◆ SOURCE MATERIAL:
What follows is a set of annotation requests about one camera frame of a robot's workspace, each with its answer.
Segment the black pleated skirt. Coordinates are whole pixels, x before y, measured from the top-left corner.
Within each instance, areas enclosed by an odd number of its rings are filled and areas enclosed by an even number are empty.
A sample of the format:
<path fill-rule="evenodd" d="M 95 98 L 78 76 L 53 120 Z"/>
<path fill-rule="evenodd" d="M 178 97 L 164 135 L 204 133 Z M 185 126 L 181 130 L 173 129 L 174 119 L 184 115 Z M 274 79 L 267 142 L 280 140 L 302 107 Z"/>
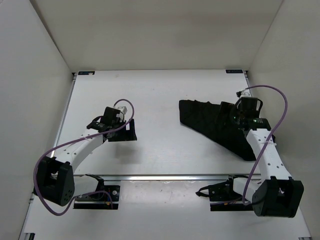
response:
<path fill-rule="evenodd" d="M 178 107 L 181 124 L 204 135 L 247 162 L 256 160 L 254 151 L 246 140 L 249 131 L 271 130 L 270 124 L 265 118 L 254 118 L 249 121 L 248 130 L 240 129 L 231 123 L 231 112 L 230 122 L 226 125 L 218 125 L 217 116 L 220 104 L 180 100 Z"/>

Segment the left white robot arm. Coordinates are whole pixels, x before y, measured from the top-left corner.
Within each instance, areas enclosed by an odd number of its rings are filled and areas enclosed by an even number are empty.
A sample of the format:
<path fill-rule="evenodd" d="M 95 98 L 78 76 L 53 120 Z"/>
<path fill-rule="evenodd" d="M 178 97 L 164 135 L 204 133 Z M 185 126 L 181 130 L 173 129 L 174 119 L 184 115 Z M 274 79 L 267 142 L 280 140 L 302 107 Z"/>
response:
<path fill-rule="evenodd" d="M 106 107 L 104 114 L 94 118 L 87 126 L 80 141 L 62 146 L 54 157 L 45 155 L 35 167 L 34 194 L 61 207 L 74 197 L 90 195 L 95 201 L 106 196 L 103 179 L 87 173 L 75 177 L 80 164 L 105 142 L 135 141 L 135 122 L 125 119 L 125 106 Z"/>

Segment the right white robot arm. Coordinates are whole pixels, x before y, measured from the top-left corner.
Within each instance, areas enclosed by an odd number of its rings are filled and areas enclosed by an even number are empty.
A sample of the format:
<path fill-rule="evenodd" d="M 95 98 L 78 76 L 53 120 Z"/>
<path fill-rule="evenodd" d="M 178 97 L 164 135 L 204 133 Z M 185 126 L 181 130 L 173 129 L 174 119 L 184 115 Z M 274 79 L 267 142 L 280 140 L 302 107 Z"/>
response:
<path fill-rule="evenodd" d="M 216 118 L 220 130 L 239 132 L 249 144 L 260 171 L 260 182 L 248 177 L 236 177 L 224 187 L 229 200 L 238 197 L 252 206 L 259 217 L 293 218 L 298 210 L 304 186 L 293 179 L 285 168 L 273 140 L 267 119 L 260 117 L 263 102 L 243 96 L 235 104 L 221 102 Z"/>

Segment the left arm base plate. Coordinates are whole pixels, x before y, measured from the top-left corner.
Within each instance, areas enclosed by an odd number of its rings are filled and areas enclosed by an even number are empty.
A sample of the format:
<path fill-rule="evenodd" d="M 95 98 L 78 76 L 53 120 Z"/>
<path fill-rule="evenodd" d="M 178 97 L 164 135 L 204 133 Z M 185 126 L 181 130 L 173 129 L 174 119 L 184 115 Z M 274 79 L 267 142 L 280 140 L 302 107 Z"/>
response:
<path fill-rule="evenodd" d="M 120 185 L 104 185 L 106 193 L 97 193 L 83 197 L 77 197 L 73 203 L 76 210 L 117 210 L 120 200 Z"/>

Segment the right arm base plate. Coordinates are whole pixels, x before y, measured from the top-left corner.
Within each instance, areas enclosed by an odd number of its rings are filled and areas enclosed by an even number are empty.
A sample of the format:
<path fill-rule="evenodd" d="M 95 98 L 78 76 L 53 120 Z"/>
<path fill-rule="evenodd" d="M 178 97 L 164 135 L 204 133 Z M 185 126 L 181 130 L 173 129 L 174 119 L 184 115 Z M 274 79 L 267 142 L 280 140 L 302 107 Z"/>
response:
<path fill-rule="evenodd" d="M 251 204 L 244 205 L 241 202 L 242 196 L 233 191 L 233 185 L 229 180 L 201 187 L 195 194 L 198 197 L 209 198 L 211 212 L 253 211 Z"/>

---

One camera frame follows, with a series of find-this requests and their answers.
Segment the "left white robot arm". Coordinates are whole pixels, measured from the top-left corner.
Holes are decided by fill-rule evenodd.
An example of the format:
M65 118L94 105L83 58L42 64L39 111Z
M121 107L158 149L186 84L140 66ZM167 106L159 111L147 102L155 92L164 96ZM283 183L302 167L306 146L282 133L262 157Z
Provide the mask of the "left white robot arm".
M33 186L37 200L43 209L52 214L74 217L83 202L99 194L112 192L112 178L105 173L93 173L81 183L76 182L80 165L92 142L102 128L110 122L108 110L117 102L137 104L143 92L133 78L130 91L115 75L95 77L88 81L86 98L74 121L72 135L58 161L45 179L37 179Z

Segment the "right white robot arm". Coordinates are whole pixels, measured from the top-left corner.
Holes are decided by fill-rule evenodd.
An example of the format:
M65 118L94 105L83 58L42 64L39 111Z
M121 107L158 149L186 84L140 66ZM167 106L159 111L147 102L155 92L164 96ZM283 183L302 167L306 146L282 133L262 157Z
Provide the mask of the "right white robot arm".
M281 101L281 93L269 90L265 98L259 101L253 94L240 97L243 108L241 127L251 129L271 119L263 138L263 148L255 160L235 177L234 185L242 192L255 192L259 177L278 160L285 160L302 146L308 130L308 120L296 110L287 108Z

---

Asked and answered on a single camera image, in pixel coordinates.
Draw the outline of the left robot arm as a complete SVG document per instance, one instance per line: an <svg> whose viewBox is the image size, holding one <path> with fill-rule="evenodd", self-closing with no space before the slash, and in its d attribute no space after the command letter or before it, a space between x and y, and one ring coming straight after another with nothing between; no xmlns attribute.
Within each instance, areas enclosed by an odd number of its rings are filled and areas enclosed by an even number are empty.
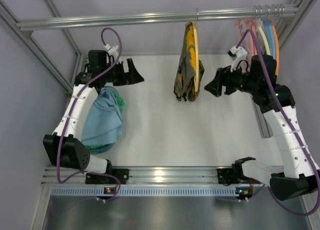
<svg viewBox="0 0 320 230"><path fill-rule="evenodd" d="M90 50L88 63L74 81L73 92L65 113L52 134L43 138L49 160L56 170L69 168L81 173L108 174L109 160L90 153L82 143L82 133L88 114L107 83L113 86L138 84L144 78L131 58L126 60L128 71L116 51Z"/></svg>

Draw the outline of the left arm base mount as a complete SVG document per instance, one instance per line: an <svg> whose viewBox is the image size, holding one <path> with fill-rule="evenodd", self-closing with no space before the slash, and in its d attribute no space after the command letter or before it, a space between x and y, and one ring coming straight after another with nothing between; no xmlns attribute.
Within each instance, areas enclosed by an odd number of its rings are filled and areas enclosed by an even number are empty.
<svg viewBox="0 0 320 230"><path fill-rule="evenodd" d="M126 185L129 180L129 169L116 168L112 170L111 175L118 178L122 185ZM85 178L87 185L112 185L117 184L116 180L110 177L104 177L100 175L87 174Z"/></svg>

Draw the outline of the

◆ WHAT YOU HAVE TO DO: Across all lines of the data above, count those that contain the word "requests", giving the number without further comment.

◆ ANSWER TO THE EXERCISE: 2